Exercise: Would you return the listing exactly as written, apart from its pictures?

Given data:
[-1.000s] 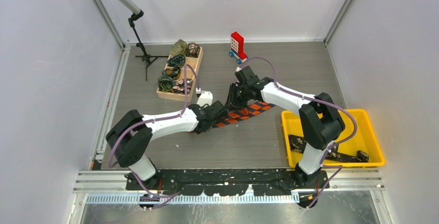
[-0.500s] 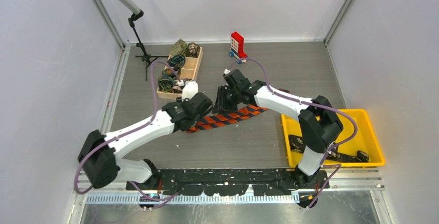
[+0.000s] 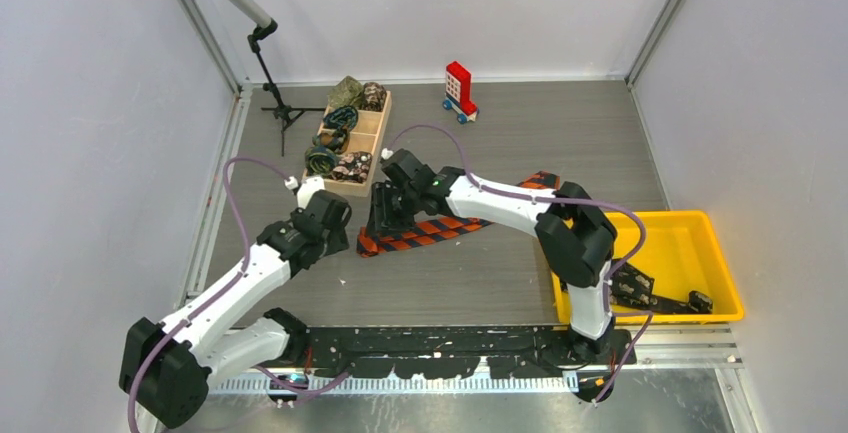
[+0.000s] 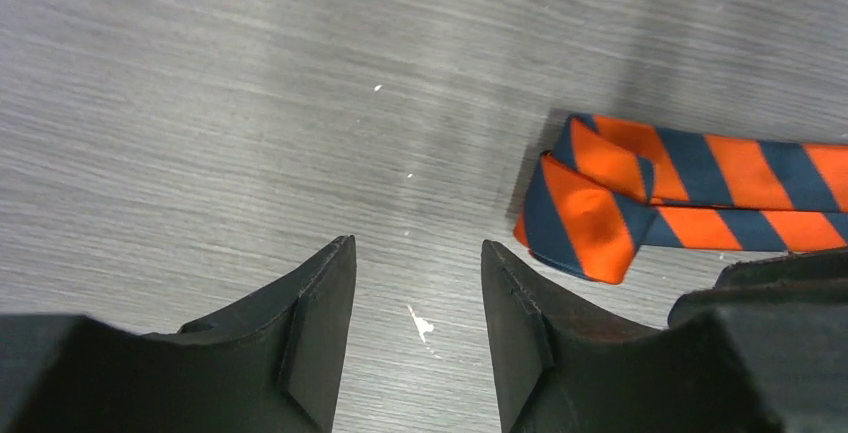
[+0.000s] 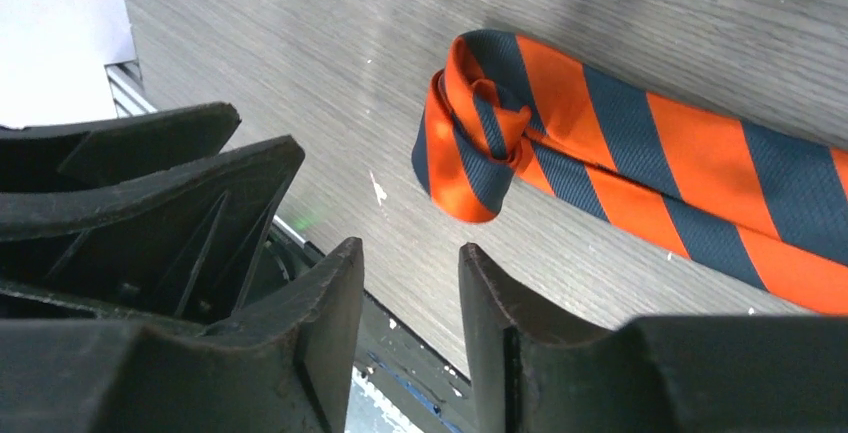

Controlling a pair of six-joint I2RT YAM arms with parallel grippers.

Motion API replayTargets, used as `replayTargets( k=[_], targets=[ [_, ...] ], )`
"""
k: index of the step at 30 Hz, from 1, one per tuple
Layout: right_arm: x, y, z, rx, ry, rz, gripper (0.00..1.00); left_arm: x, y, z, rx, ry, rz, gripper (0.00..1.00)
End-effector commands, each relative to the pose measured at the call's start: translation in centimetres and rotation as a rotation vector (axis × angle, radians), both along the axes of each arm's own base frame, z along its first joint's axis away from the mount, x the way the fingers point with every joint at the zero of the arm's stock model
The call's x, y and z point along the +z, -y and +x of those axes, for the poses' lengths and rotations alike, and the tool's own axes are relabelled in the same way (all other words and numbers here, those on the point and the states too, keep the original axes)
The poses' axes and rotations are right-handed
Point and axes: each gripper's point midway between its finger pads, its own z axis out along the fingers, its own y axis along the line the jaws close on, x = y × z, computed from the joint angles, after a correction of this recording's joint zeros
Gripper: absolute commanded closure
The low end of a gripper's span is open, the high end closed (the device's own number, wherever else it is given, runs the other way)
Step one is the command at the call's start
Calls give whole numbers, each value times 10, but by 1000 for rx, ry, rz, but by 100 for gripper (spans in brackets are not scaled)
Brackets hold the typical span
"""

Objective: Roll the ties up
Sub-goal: Roll the tie at the center of the board.

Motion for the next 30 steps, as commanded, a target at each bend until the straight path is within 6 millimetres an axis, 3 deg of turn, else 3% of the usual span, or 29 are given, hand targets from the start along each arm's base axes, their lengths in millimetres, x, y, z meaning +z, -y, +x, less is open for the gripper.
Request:
replayTargets(
  k=[1,12,30],
  targets=[
    [3,-15,10,-7,18,9,58,-4,7,3,-14,-2,-101,50],
    [-23,-18,14,5,-2,-40,74,-18,4,2,3,-30,-135,54],
    [-53,-1,17,7,-11,-120,84,-27,20,8,-60,-10,-213,50]
  ],
)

Exercise output:
[-1.000s] 
[-0.500s] 
[+0.000s] 
[+0.000s] 
[+0.000s] 

Controlling a pair of six-joint I2RT YAM arms with parallel grippers.

Motion API replayTargets, used as `replayTargets( k=[_], targets=[ [_, ...] ], )`
"""
k: index of the step at 30 Hz, from 1, one per tuple
Layout: right_arm: x, y, z, rx, ry, rz, gripper (0.00..1.00); left_arm: x, y, z, rx, ry, rz, gripper (0.00..1.00)
End-effector commands, each relative to the pose measured at the call's start: translation in centimetres and rotation as a rotation vector (axis × angle, radians), both along the axes of each arm's own base frame, z along its first joint's axis away from the mount, x the way the fingers point with every joint at the zero of the arm's stock model
The call's x, y and z point along the +z, -y and +x of those axes, for the poses' lengths and rotations alike, and the tool's own axes are relabelled in the same way (all other words and numbers here, those on the point and the states too, keep the original axes)
The poses' axes and rotations are right-handed
Point and axes: each gripper's point midway between its finger pads, its own z axis out along the fingers, its own y axis along the line the jaws close on, x = y × z, computed from the joint angles, after a correction of this recording's joint zeros
Gripper: absolute commanded closure
The low end of a gripper's span is open, the high end closed (the device's own number, wherever else it is given, runs the other way)
Step one is the command at the call's start
Calls give whole numbers, each value times 10, but by 1000 for rx, ry, rz, but by 100 for gripper (spans in brackets are not scaled)
Brackets hold the typical span
"""

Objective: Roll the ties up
Sub-goal: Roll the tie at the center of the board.

Motion for the next 30 steps, as commanded, a target at each bend until the straight path is within 6 millimetres an axis, 3 deg of turn, else 3% of the usual span, or 29 are given, hand targets from the start along each arm's base axes, their lengths in millimetres, x, y, z meaning +z, -y, +x, less is open for the gripper.
Request:
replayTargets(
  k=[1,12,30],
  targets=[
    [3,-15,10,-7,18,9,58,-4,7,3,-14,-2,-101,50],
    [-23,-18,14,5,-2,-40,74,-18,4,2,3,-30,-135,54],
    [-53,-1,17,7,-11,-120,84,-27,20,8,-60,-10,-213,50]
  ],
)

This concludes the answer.